How did the debate over the fate of Alexander Hamilton's proposal to create the Bank of the United States foreshadow the future ideological division between Republicans and Federalists?

The Republicans claimed, correctly, that the Constitution nowhere granted Congress the power to grant charters. Any claim that Congress could create the Bank of the United States relied upon a loose reading of the Constitution, especially the elastic clause, which states that Congress shall have the power "to make all laws which shall be necessary and proper for carrying into execution...powers vested by this Constitution in the government of the United States." The so-called strict constructionists, advocating a strict reading of the Constitution, focused on the latter part of the clause, claiming that the Constitution did not give Congress the power to grant the bank a charter, so that the passing of the bank charter could not be considered necessary and proper. Loose constructionists, on the other hand, focused on the beginning of the clause, claiming it gave Congress the power to do anything not expressly forbidden by the Constitution.

Furthermore, reactions to the prospect of a national bank foreshadowed the widening rift between North and South. The North was, in general, very much in favor of the bank, while the South was very much opposed. The debate over the bank thus demonstrated both the growing ideological divisions in the United States and hinted at the geographical sources of those divisions.
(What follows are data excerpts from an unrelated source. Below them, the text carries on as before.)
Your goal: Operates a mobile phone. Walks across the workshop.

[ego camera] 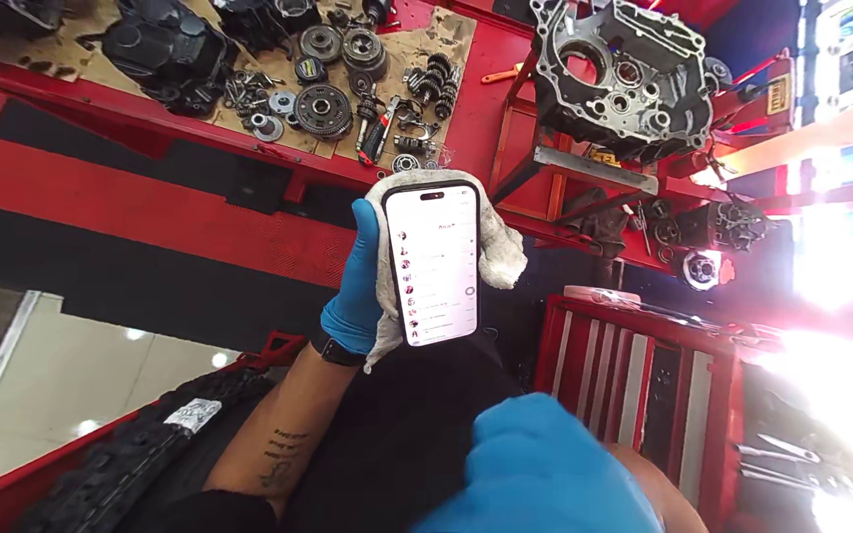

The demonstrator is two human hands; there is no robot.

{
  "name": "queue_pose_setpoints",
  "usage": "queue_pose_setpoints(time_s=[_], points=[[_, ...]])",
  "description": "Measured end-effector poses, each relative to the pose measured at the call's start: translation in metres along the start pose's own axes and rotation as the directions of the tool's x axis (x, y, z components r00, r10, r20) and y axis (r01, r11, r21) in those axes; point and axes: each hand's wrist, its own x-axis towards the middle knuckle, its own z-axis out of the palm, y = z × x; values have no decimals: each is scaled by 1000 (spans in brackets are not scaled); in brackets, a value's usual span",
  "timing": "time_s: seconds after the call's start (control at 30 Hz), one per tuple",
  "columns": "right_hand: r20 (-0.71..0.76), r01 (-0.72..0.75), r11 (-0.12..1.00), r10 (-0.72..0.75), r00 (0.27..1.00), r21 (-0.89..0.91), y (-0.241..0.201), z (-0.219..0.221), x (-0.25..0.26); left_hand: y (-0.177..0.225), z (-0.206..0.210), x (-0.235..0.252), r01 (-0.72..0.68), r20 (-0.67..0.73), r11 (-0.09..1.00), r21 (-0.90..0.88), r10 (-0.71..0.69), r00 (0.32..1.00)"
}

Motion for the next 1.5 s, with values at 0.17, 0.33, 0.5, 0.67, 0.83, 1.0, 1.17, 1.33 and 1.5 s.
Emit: queue_pose_setpoints(time_s=[0.17,0.33,0.5,0.67,0.83,1.0,1.17,1.33,1.5], points=[[-195,-123,945,65,979,-304,60,-16,-18,3,5,0,-15,-35,1000,-1,14,999],[-214,-183,842,83,973,-508,83,-24,-20,1,3,4,-11,-4,999,-36,11,1000],[-221,-196,800,81,972,-568,93,-26,-20,0,5,7,0,-22,999,-37,-1,1000],[-228,-192,849,87,970,-493,92,-32,-20,2,6,10,12,3,997,-76,-11,1000],[-243,-173,894,75,967,-413,90,-42,-18,6,6,13,-2,28,998,-69,4,1000],[-250,-148,918,55,967,-368,91,-49,-15,10,8,15,-39,15,998,-57,40,999],[-176,-149,900,83,981,-409,91,-47,-16,12,6,14,-38,2,998,-55,38,999],[-94,-151,882,122,988,-446,94,-44,-21,14,8,15,-40,-32,998,-56,38,999],[-99,-157,885,125,987,-438,93,-48,-24,15,6,15,-56,-23,997,-46,55,998]])
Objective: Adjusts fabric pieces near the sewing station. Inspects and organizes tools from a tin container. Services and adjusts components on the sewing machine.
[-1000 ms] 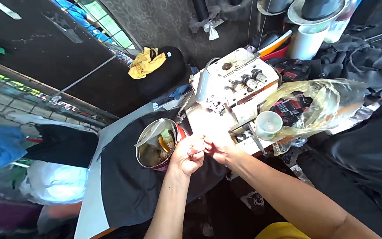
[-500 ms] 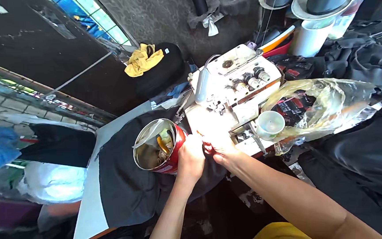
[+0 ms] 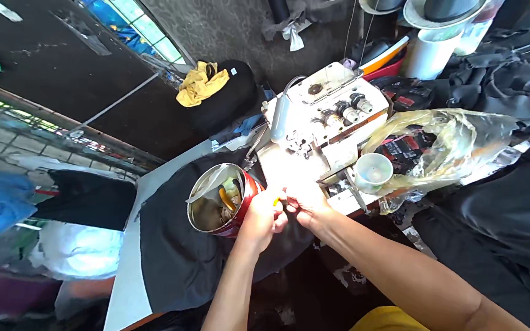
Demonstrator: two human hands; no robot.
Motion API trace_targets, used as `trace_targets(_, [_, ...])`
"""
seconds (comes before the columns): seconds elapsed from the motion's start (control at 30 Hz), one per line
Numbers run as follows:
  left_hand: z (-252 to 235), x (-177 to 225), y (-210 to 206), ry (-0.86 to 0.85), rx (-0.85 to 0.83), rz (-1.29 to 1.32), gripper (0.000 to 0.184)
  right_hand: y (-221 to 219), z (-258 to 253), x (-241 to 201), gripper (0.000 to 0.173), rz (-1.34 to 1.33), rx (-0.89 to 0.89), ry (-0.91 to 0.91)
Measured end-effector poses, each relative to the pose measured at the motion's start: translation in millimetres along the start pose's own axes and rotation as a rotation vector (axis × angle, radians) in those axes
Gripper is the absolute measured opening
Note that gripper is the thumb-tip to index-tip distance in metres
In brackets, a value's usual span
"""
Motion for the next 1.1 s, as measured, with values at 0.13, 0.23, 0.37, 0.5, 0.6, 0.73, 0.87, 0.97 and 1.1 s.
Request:
trace_targets(0.13, [24.7,29.8,-13.5,-0.351,0.261,-1.009,0.029,-0.7,-4.5,-4.1,0.02,0.017,0.037,-0.008])
trace_targets(0.23, [20.7,27.3,-20.0,-0.512,0.342,-1.121,0.021,0.4,-4.4,-5.7,0.018,0.084,0.019,0.037])
trace_targets(0.37, [8.0,8.3,-8.4,-0.164,0.208,-0.278,0.029,-5.4,-5.1,-5.4,0.016,0.075,-0.038,0.04])
trace_targets(0.5, [1.4,-14.6,-26.5,0.15,-0.09,0.624,0.046,-4.7,-6.5,-6.2,0.017,0.016,-0.116,-0.003])
trace_targets(0.6, [-0.3,-26.9,-33.0,0.282,-0.182,1.044,0.047,0.5,-4.1,-9.1,0.02,0.068,-0.146,-0.003])
trace_targets(0.73, [3.7,-24.1,-42.3,0.299,-0.282,1.325,0.04,7.4,0.5,-13.5,0.019,0.145,-0.144,-0.066])
trace_targets(0.87, [2.9,-5.5,-27.7,0.045,-0.186,0.553,0.037,5.8,1.8,-15.8,0.019,0.139,-0.065,-0.007])
trace_targets(0.97, [13.4,10.7,-8.8,-0.173,0.111,-0.373,0.025,5.5,-0.2,-17.8,0.018,0.18,-0.028,0.048])
trace_targets(1.1, [24.3,25.9,-21.8,-0.473,0.287,-0.886,0.03,7.0,-2.1,-18.0,0.018,0.198,0.004,0.066])
Point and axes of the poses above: each hand's wrist, its own z-axis away from the middle knuckle, its own y-axis out of the back of the hand, x = y × z, the point moved 8 cm from there along -z, towards the middle knuckle, and after that the axes turned 4 degrees about -x, right-handed, at the moved point
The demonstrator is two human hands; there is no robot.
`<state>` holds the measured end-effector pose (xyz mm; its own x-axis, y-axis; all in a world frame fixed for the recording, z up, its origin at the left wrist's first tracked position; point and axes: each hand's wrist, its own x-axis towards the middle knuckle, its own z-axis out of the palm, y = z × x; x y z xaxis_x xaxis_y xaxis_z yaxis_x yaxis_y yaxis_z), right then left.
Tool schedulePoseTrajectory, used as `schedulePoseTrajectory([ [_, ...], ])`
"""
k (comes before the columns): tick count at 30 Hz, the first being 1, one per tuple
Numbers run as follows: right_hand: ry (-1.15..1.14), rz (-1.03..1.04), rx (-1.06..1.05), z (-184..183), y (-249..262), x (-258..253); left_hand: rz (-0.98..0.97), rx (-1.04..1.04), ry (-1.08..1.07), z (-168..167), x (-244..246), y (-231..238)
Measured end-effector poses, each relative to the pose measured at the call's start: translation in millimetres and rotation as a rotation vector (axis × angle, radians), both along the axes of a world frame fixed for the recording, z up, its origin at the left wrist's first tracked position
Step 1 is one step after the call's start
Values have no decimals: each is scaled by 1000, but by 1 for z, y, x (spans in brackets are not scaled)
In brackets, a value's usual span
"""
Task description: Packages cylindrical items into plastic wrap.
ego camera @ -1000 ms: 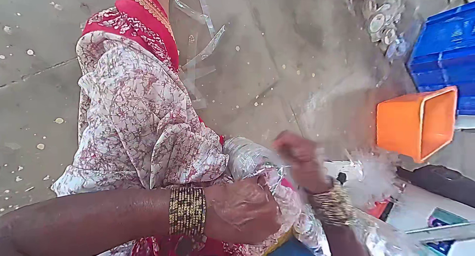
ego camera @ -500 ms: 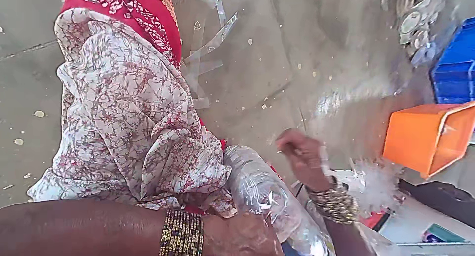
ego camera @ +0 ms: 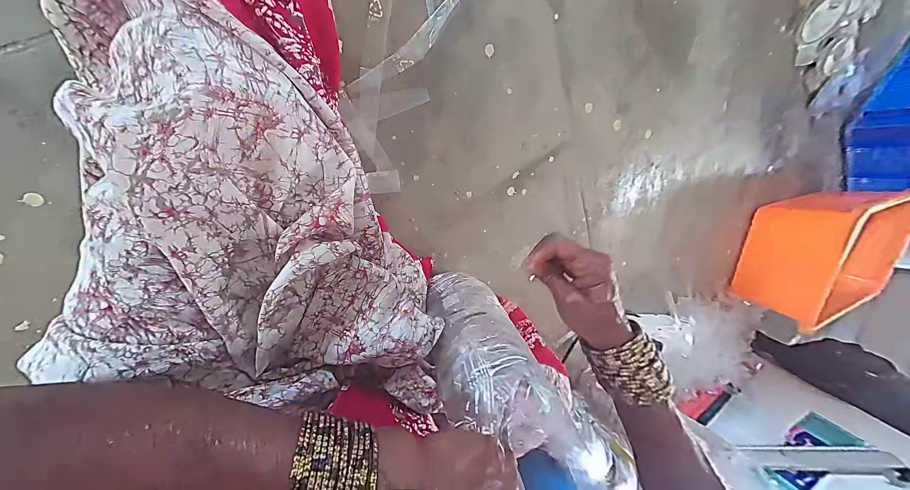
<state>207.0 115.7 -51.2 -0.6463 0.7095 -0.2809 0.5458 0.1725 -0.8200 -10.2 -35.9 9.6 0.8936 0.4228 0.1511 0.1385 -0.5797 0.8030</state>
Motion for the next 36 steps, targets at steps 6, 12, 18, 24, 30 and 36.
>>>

Many historians describe the American experiment in building the state as a continuous struggle between tradition and change. Evaluate this statement, giving examples to support your evidence.

The founding fathers were no doubt influenced by the traditions and habits of the past, as well as eager to create a new form of government based on the republican values which rose to the fore during the revolution. The first area in which this tension may be seen is during the formation of state constitutions. Despite the chance to radically alter the form of government, states more often than not maintained the practices of the past, including establishing bicameral legislatures, a direct parallel to the structure of British Parliament, and maintaining property ownership as a necessity for voters and office holders. Though the spirit of government was markedly more liberal than that of the British government, these traditions survived the ideological transition. The impact of tradition in the United States did not weaken with time, even in the face of the creation of a new government under the Constitution. This is best exhibited in the creation of the federal-court system. In response to widespread fears that a national justice system would wipe out the legal traditions that had operated in the states for decades, Congress established a federal-court system which placed federal district courts in each state which ran according to local custom. This compromise represented a balance between access to the newly created federal justice system and a preservation of tradition. Throughout its history, the United States has found reason to strike similar balances in countless political arenas as it has evolved.

The division of the United States into political parties took on a distinctively geographic element during the early years of the Union. Explain how this division may be explained?

More than anything else, the division of the nation into political parties exemplified the growing rift between North and South. The conservative industrial North was decidedly federalist, while the more liberal agricultural South was overwhelmingly Republican. Historians most often attribute this split to the differing economic modalities of the regions. Perhaps most important in the division into parties were the differing social concerns which grew out of industrial and agricultural economies. In the North, as in every industrial economy, those with economic power sought to protect that power from those who did not have as much, namely the masses in the workforce. Thus, to the powerful businessmen of the North, an ideology that closely linked the wealthy to the government and put political power in the hands of elites, free from the influence of the masses, sounded very attractive. In contrast, the workforce in the South was made up primarily of slaves, with no chance to rise in the economic ranks and vie for the power of the plantation owners. Moreover, southern plantation owners did not have an antagonistic relationship with small farmers. To the contrary, they trusted their abilities to be elected by the small farmers and to lead them in peace, should they be given the chance to. Thus, for southerners, an ideology that placed the power of the government in the hands of the people did not seem dangerous, but logical.